Published 24 Jun 2026 in cs.LG | (2606.26453v1)

Abstract: We present KernelPro, a closed-loop multi-agent system that automatically generates, profiles, and iteratively optimizes GPU kernel code by integrating LLM code generation with hardware profiler feedback and pluggable bottleneck detection tools. KernelPro introduces four contributions: (1) a semantic feedback operator that encodes expert heuristics as pluggable micro-profiling tools, transforming raw hardware metrics into actionable natural language guidance; (2) a two-stage tool invocation architecture where roofline-based bottleneck classification filters which specialized analysis tools execute, combining kernel-level (ncu), instruction-level (SASS), and system-level (nsys) profiling; (3) a domain-adapted MCTS with progressive widening, asymmetric branching, log-reward calibration, dead-end pruning, and search memory for cross-iteration learning; and (4) direct CuTe source-level code generation via autonomous code search over the CUTLASS/CuTe codebase.
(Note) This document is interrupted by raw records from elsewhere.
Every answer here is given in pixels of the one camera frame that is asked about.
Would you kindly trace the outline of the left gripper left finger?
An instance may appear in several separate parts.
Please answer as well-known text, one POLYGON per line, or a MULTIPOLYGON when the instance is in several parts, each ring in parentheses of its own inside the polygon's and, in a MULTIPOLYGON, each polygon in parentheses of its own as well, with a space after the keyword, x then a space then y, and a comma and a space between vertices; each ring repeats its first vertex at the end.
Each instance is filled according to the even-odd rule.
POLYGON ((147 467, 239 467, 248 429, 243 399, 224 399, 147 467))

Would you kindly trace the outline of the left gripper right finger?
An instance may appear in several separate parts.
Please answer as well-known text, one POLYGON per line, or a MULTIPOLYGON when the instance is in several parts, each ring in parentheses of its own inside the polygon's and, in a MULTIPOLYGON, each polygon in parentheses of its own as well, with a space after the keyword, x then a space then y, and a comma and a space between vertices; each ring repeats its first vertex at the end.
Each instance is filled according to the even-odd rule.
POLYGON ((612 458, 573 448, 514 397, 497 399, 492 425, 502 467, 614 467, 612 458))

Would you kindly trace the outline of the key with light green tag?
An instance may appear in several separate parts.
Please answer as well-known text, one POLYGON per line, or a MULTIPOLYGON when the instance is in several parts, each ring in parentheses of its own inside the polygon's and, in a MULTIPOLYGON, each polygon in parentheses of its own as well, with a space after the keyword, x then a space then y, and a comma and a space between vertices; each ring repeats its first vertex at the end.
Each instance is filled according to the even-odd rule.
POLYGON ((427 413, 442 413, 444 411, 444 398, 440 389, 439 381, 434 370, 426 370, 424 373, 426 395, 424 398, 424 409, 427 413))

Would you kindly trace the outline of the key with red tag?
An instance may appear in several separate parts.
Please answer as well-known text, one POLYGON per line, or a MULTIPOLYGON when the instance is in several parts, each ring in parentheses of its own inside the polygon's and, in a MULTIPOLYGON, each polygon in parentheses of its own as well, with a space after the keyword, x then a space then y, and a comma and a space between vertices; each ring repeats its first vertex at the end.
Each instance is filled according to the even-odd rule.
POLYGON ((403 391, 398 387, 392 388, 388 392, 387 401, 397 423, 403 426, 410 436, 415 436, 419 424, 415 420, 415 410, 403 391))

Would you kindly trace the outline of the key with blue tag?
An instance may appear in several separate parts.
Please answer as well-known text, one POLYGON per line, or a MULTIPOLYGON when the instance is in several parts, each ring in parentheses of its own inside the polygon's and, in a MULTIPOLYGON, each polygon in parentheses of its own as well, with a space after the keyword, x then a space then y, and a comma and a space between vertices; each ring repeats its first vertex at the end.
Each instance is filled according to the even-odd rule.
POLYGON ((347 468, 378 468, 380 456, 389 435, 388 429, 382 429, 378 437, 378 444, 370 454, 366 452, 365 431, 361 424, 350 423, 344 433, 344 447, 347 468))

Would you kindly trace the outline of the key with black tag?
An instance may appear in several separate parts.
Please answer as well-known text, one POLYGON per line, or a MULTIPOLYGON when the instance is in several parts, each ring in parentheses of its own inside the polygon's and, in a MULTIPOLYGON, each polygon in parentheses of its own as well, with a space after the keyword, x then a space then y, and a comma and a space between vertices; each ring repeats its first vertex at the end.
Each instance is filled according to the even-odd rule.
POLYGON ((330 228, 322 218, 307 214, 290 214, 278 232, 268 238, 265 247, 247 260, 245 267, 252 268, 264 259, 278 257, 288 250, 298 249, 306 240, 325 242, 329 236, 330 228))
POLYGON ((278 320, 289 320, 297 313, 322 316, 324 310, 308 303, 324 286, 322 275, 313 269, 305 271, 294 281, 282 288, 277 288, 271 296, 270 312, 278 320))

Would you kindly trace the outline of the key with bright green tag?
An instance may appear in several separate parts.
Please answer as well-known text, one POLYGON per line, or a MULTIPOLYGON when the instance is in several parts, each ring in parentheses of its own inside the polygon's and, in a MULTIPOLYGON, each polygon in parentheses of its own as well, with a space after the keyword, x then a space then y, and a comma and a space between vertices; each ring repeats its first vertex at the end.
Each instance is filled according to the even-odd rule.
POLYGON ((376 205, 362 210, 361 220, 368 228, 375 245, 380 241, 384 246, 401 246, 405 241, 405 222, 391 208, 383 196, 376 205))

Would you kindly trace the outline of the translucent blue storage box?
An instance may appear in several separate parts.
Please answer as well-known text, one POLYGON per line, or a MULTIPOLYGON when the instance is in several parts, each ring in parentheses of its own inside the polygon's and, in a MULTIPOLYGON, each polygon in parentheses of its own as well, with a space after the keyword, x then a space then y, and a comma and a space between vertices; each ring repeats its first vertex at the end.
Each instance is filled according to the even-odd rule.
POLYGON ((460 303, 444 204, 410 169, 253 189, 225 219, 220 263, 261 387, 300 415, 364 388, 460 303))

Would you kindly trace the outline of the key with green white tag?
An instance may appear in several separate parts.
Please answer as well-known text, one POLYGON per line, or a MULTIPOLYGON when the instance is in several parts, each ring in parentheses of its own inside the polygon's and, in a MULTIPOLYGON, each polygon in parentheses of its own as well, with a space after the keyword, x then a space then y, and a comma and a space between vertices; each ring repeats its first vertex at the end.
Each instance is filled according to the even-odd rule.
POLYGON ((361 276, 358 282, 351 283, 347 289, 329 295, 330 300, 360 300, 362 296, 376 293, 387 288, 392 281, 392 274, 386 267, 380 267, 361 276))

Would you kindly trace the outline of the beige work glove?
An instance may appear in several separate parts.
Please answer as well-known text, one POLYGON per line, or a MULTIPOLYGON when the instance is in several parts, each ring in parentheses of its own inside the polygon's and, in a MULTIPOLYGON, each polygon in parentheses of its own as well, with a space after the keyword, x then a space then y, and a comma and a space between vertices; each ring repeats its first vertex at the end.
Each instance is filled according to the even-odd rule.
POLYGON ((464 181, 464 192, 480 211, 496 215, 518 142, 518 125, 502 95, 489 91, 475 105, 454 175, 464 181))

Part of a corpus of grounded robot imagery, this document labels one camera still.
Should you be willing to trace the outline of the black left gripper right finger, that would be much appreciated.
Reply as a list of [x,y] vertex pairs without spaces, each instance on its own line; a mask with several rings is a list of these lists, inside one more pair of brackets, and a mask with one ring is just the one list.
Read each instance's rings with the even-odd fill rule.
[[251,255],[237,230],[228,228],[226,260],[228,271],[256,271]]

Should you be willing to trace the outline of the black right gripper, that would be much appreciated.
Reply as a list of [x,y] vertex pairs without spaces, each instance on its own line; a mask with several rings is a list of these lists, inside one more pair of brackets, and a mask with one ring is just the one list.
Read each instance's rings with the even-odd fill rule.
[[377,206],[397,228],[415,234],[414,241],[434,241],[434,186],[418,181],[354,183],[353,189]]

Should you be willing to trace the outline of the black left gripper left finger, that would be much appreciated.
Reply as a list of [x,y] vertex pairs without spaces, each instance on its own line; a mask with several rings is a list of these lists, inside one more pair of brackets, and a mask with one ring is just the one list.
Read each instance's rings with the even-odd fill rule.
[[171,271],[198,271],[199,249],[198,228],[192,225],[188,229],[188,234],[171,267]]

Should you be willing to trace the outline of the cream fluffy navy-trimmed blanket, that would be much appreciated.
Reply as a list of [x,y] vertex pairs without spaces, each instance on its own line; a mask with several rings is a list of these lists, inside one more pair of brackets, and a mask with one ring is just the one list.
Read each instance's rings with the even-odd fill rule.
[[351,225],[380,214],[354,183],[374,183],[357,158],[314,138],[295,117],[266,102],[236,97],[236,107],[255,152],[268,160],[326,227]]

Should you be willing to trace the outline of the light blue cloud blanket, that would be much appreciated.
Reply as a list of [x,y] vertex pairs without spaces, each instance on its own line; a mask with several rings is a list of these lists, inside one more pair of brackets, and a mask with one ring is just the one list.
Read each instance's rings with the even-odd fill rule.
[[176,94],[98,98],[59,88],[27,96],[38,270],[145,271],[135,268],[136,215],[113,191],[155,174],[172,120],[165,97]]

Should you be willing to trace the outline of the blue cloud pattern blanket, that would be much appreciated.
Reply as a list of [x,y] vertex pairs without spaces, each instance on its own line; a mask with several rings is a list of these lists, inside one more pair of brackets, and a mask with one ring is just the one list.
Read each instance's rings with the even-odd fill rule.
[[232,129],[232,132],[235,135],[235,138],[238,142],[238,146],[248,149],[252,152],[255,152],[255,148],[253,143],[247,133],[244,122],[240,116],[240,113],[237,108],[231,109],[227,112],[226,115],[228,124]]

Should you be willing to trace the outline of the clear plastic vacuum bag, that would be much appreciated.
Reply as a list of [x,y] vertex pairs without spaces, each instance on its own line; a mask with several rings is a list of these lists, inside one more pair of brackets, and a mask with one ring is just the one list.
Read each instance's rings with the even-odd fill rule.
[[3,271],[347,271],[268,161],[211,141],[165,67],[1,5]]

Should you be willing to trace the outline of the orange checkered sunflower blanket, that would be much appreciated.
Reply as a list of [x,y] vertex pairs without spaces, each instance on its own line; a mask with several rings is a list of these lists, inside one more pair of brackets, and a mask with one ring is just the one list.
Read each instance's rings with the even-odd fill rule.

On KernelBench, KernelPro achieves geometric mean speedups of 2.42x/4.69x/5.30x on Levels 1/2/3, establishing state-of-the-art performance across all difficulty levels. On VeOmni's expert-optimized MoE training kernels, KernelPro achieves 1.23x over hand-tuned Triton by generating a from-scratch raw-CUDA+CuTe Hopper WGMMA kernel. Ablation studies demonstrate that each design component independently and significantly improves optimization quality: micro-profiling tools (p < 0.0001 vs raw metrics), MCTS search (26% higher geometric mean vs greedy, p = 0.004), and proactive tool orchestration (23% improvement, p = 0.035). Finally, KernelPro is the first CUDA kernel coding agent to optimize energy efficiency beyond the speed-only focus of prior systems, demonstrating an 11.6% measured energy reduction at matched speed.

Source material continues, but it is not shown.